The Kyverno projects code base cover many areas and project maintainers are not required to know everything about a project. For this reason, maintainers can be specific to one (or more) area of the code base, every area representing a specific aspect.
- Kyverno
- Kyverno Website
- Kyverno Policies
- Kyverno JSON
- Kyverno Chainsaw
- Kyverno Playground
- Kyverno Policy Reporter
- Kyverno Reports Server
This list is not exhaustive and is subject to modifications as the project evolves over time.

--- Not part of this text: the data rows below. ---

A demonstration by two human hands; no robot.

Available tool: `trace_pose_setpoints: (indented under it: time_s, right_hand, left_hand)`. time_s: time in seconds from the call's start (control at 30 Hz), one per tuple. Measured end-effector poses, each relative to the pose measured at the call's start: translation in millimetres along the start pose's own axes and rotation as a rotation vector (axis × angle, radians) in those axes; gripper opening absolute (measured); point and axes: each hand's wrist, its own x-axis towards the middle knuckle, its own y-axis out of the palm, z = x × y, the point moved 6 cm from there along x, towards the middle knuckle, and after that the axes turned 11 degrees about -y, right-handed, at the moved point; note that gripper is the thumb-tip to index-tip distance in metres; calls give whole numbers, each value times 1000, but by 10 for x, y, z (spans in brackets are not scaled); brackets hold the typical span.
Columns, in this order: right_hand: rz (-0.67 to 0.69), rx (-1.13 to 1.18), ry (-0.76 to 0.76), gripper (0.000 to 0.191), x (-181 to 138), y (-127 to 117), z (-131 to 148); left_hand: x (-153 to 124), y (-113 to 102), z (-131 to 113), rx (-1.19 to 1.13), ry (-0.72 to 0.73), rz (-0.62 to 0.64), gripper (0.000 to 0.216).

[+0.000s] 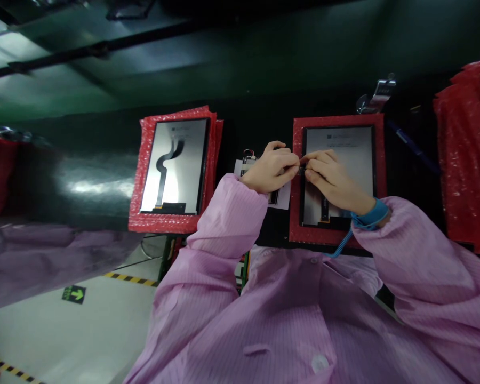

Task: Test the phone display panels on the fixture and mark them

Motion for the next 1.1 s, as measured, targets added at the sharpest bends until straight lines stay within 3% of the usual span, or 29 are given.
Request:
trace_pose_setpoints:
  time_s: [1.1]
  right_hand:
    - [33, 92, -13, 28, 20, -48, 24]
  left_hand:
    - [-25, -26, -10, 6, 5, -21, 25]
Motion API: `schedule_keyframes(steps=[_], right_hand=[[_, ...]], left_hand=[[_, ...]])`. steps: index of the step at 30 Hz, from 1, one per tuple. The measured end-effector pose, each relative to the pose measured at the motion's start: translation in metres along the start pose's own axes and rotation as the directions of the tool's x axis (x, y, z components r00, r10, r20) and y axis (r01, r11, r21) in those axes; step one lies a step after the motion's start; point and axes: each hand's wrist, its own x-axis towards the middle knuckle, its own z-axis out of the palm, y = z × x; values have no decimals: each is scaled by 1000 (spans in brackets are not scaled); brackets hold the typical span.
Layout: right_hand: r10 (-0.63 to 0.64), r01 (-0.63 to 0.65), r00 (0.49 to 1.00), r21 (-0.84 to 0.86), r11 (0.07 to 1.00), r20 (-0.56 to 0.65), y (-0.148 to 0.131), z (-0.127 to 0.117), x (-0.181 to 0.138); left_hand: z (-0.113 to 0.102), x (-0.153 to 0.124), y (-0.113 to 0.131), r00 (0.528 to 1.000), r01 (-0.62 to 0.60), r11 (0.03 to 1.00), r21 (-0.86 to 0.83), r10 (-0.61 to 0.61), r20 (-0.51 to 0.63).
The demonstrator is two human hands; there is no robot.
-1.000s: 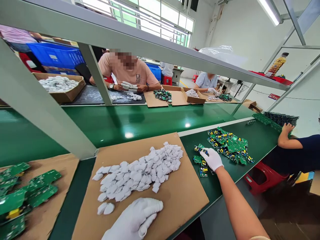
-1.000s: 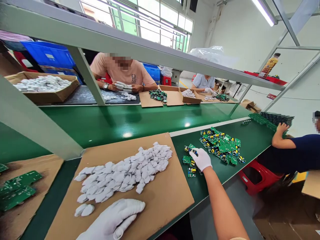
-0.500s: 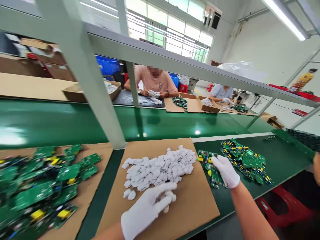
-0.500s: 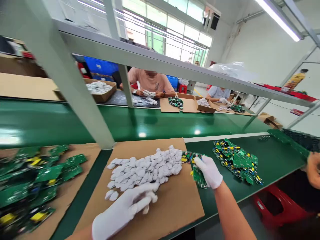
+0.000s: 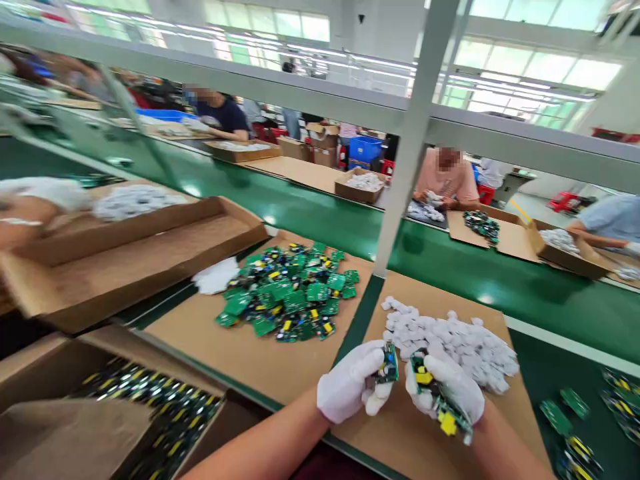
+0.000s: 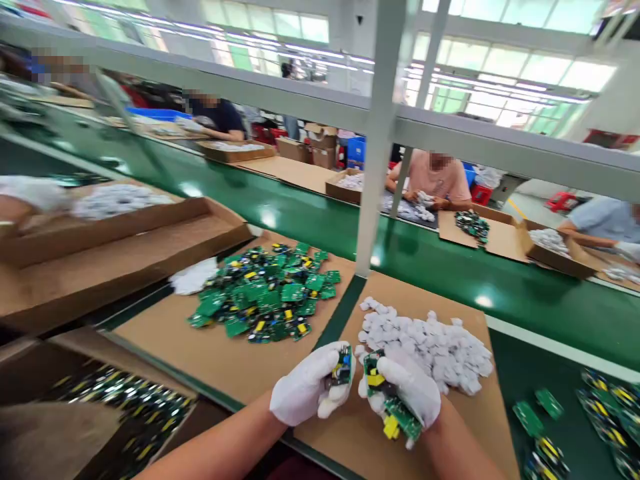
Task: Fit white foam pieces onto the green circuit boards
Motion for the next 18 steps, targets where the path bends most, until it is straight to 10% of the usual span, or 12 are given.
schedule_keyframes(steps=[2,4,7,9,13,18], right_hand=[[73,-72,997,31,997,-18,-5,16,26],[156,-165,977,-53,985,-145,-17,36,55],[210,-249,942,-123,961,-261,-38,66,102],[192,-216,953,-83,973,-235,-48,80,132],[143,-146,970,1,989,-196,-50,87,170],[110,-98,980,80,992,-164,-27,89,171]], left_hand=[[-29,-7,11,972,-61,995,84,78,-223],[-65,-14,32,839,-44,907,418,261,-477],[-121,-24,75,581,254,415,874,657,-481],[-148,-28,99,564,362,193,912,733,-379],[-153,-33,107,534,362,121,924,786,-312],[-109,-42,55,668,-19,-31,999,744,35]])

Project | Area | Description |
---|---|---|
Kyverno | website |
Kyverno projects website and docs |
Kyverno | policies-catalog |
Kyverno currated policies |
Kyverno | helm-chart |
Kyverno Helm chart |
Kyverno | engine |
Kyverno policy engine |
Kyverno | cli |
Kyverno CLI |
Kyverno | report-system |
Kyverno reporting system |
Kyverno JSON | -- | Kyverno JSON project |
Kyverno Chainsaw | -- | Kyverno Chainsaw project |
Kyverno Playground | frontend |
Kyverno Playground frontend |
Kyverno Playground | backend |
Kyverno Playground backend |
Kyverno Playground | helm-chart |
Kyverno Playground Helm chart |
Kyverno Policy Reporter | frontend |
Kyverno Policy Reporter frontend |
Kyverno Policy Reporter | backend |
Kyverno Policy Reporter backend |
Kyverno Policy Reporter | helm-chart |
Kyverno Policy Reporter Helm chart |
Kyverno Reports Server | -- | Kyverno Reports Server project |
Typically, it is assumed that disputes will be resolved amicably by those involved. However, if the situation becomes more serious, conflicts will be resolved through a voting process. A supermajority of votes from project maintainers is required to make a decision, and the project lead has the final say in the ruling.
This Project Governance is a living document. All key project changes including changes in project governance can be proposed by a GitHub PR and then reviewed and voted on by project maintainers.
Sections of this document have been borrowed from the CoreDNS and fluxcd projects.